The past decade has seen significant changes across the spectrum of roof systems. Here’s where things stand today.


By Dick Fricklas  


In the roofing industry, where durability is of primary concern, claims for “new and improved” may well be a cause for concern. It is the slow and cautious approach that builds confidence. Therefore, reviewing the last decade to identify trends should help facility executives predict where the roofing industry is headed.

First, there has been a gradual evolution of products, rather than the dramatic introduction of the plastic and rubber membranes of the ’70s and ’80s. On the commercial roofing side, other than the introduction of TPO single-ply membranes, few totally new products have appeared. Built up, modified bitumen and single-ply systems have roughly equal shares of the low-slope commercial roofing market. Spray foam still has a share, and structural metal has gone beyond the metal building image to cover all types of structures.

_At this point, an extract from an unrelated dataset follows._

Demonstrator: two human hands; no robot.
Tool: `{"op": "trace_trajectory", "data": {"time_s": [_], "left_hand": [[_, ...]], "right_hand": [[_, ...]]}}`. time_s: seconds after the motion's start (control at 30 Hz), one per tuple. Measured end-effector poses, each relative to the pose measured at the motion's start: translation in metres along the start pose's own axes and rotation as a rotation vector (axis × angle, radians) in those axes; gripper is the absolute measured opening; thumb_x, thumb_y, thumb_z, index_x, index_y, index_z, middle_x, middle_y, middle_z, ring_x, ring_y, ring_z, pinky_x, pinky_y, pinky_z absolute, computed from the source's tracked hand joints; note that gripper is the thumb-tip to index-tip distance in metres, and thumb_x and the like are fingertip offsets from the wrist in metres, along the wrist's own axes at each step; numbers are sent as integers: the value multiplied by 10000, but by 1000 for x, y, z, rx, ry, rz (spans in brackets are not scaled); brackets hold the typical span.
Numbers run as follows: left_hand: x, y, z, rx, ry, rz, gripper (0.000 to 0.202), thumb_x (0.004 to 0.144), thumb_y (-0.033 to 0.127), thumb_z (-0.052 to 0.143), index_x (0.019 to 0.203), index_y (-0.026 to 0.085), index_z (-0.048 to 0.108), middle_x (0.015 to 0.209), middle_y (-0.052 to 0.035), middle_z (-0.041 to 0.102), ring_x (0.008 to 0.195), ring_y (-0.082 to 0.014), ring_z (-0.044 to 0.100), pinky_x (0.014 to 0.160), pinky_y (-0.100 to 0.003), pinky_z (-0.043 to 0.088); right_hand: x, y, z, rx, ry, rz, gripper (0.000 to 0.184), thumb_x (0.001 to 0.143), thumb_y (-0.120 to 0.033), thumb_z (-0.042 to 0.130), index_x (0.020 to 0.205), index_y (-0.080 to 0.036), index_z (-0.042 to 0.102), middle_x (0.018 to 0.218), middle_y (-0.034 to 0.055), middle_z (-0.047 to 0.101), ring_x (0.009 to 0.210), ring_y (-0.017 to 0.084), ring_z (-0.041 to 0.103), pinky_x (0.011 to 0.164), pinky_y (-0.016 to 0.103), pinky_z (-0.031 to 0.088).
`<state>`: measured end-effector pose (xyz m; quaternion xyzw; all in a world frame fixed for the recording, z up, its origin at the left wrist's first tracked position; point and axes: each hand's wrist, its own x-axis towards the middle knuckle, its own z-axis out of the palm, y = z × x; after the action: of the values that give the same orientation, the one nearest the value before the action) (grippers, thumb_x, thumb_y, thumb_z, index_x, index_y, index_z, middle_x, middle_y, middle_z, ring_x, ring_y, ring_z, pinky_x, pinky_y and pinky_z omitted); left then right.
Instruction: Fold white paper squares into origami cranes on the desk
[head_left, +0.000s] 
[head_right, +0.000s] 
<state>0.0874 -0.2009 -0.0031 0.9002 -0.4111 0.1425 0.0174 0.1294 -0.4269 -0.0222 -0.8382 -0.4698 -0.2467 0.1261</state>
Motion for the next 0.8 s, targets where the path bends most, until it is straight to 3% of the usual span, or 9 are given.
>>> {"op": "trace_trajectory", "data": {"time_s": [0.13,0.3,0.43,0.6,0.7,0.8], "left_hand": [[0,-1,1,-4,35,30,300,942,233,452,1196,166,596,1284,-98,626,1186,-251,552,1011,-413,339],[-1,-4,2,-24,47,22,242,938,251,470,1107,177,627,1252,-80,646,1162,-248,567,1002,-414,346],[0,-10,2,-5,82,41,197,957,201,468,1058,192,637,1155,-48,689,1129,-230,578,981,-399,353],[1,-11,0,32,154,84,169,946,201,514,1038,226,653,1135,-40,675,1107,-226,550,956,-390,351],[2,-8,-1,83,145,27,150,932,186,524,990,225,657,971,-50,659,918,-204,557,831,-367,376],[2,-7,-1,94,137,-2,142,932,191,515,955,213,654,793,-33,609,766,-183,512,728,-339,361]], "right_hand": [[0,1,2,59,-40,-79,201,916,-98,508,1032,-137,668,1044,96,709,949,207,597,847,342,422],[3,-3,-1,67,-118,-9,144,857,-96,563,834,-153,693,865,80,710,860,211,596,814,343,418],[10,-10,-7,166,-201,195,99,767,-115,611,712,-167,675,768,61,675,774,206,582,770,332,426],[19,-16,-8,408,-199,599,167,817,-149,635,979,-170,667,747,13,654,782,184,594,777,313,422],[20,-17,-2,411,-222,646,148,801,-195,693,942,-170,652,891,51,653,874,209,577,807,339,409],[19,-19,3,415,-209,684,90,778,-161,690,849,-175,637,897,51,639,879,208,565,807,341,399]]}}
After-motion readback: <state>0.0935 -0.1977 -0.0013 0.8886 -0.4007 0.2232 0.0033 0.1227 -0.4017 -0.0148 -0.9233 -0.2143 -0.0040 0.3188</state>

Problems with environmental, safety and health issues continue to be of more concern than technological issues, with mold and mildew perhaps displacing asbestos and lead as the current concerns for facility executives. High reflectivity as a way to address urban heat islands is also of interest; see www.energystar.gov for more information.

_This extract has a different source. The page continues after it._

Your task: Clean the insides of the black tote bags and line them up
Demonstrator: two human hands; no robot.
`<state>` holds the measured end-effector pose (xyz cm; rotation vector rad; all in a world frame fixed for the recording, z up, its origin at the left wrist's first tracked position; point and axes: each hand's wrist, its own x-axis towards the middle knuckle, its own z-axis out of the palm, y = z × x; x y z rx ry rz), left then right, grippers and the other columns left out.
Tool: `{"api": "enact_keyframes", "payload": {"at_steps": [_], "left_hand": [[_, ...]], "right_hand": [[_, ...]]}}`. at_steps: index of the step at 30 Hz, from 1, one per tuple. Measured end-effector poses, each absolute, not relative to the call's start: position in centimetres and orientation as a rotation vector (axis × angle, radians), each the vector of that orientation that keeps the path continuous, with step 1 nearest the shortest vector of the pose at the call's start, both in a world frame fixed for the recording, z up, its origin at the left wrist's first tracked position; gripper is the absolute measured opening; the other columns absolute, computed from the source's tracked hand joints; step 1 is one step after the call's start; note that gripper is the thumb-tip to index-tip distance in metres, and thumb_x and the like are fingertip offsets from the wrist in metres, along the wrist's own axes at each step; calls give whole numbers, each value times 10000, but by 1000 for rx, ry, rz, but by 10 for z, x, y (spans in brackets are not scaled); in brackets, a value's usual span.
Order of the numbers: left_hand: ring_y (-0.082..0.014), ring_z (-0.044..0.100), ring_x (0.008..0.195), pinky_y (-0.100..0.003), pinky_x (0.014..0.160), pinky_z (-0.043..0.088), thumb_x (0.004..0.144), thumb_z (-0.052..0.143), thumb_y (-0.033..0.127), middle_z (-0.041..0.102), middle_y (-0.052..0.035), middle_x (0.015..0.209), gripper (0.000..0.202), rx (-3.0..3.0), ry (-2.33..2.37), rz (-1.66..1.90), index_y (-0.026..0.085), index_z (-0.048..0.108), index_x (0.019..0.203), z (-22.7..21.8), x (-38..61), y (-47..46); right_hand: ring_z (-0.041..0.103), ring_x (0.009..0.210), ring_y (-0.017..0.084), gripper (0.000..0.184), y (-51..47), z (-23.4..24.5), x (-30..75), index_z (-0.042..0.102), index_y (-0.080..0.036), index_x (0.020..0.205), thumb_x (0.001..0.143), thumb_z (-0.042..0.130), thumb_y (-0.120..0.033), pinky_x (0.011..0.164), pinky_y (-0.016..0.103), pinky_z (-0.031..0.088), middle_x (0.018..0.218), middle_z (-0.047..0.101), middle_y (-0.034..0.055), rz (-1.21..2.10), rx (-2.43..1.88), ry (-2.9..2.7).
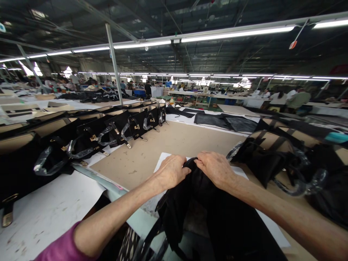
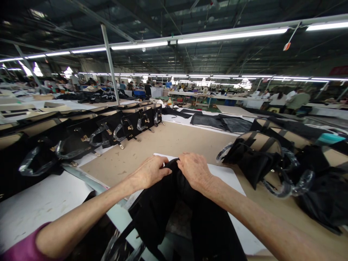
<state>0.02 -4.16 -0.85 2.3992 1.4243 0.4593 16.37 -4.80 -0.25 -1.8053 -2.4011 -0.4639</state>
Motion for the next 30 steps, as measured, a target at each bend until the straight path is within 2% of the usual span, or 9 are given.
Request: {"api": "enact_keyframes", "payload": {"at_steps": [9, 15, 19, 24, 25, 28, 30], "left_hand": [[-126, 523, 597, -212, 526, 336, 758, 397, 340, 589, -20, 629, 260, 2434, 1430, 455, 186, 598, 705, -13, 8, -31], [-192, 583, 687, -259, 574, 384, 758, 377, 328, 635, -82, 728, 288, 2606, 1506, 263, 175, 621, 749, -7, 18, -29], [-213, 594, 719, -273, 578, 403, 735, 385, 248, 639, -96, 758, 249, 2699, 1493, 217, 183, 623, 769, -3, 33, -22], [-217, 592, 717, -279, 592, 406, 740, 397, 260, 635, -107, 748, 249, 2681, 1462, 199, 179, 632, 741, -5, 35, -16], [-213, 591, 718, -276, 596, 403, 742, 401, 272, 634, -105, 743, 249, 2668, 1456, 209, 180, 632, 742, -6, 34, -15], [-209, 586, 714, -274, 602, 394, 751, 408, 302, 630, -98, 732, 254, 2663, 1421, 242, 179, 630, 746, -7, 29, -13], [-205, 578, 703, -271, 601, 387, 744, 428, 305, 625, -89, 720, 235, 2663, 1388, 261, 180, 627, 751, -6, 27, -11]], "right_hand": [[555, 670, 147, 194, -44, -3, 167, 568, -199, 676, 815, 454, -274, 543, 243, 271, 715, 617, 2, -464, -1786, -2405], [556, 673, 152, 212, -44, -3, 168, 558, -195, 671, 824, 443, -286, 544, 247, 267, 706, 615, 7, -445, -1797, -2390], [553, 657, 156, 210, -44, 0, 167, 541, -192, 662, 825, 434, -269, 535, 248, 260, 688, 613, 13, -409, -1826, -2395], [557, 703, 172, 110, -54, 7, 178, 497, -192, 775, 777, 518, -300, 575, 243, 309, 753, 607, 24, -267, -1770, -2364], [560, 721, 178, 155, -58, 7, 182, 486, -193, 843, 754, 547, -304, 591, 244, 325, 805, 609, 29, -208, -1774, -2339], [567, 782, 196, 455, -72, 6, 192, 400, -200, 1068, 685, 618, -313, 631, 255, 362, 950, 595, 47, -12, -1917, -2170], [559, 833, 210, 492, -78, 4, 197, 406, -201, 1095, 671, 622, -325, 647, 261, 369, 972, 593, 56, 97, -2048, -2081]]}}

For commercial roofing, no-dollar-limit warranties have been widely accepted.

Built-Up Roofing

Glass fiber has almost displaced organic felt in the conventional hot built-up roofing (BUR) market. Asbestos was withdrawn in the early ’80s, and polyester mats remain a specialty except as reinforcements in polymer-modified bitumens.

Most BUR systems are laid over thermal insulation, typically a heat-resistant, felt-faced polyisocyanurate foam board (isoboard), which is first attached to the deck. The isoboards are very thermally efficient, with R-values of as much as 7 to an inch, compared to only 2.75 for wood fiber and perlite. Mechanical fasteners, such as corrosion-resistant screws and stress plates, are used following recommended installation patterns to ensure adequate wind resistance at corners and perimeters. Two layers of thermal insulation — the first mechanically attached and the second hot-mopped to the first with joints offset from the first — provide optimum thermal performance. If the top layer is isoboard, an overlay of nonfoam material such as perlite or gypsum board may be used to help avoid blistering.

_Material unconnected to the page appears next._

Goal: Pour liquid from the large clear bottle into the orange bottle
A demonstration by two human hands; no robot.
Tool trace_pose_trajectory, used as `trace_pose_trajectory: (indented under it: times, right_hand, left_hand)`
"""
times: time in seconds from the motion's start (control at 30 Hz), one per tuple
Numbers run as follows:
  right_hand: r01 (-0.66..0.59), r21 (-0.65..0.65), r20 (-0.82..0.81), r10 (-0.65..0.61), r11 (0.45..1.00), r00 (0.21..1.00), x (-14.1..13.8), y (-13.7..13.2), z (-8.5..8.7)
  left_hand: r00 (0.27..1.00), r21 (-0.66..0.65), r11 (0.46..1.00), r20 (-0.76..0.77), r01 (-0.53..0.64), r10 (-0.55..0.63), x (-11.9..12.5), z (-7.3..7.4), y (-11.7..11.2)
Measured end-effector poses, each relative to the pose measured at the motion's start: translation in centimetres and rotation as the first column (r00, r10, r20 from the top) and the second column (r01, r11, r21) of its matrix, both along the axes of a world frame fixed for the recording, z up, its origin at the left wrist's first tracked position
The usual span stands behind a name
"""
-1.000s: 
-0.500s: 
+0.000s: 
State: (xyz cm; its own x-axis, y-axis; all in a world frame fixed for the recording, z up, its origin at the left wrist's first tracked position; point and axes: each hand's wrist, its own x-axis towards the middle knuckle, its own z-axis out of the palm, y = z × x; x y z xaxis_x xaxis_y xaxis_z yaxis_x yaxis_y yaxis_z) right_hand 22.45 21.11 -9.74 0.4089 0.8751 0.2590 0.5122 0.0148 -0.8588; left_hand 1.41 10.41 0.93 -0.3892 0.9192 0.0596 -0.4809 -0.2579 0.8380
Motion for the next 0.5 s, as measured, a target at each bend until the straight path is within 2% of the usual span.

Coated base sheets, common with the earlier organic felt systems, are rarely used with glass-fiber BUR. The only exceptions are in nailed constructions — where the base sheet might be nailed to a wood deck, followed by mopped ply sheets — and in lightweight insulating-concrete roof decks, where a coated venting base sheet is used. (Glass-ply sheets are vulnerable to alkalai attack, so they should never be in direct contact with lightweight insulating concrete.)

Flashings have probably evolved the most. Reinforced asbestos flashings, when they were available, had been extremely durable. Glass-fiber flashing proved to not be equal in conformability, durability and puncture resistance. Polymer-modified sheets are dominant in conventional BUR applications. While many installations use just a single layer of modified-bitumen flashing, a backer-sheet of fiberglass felt is still recommended for added durability and puncture resistance.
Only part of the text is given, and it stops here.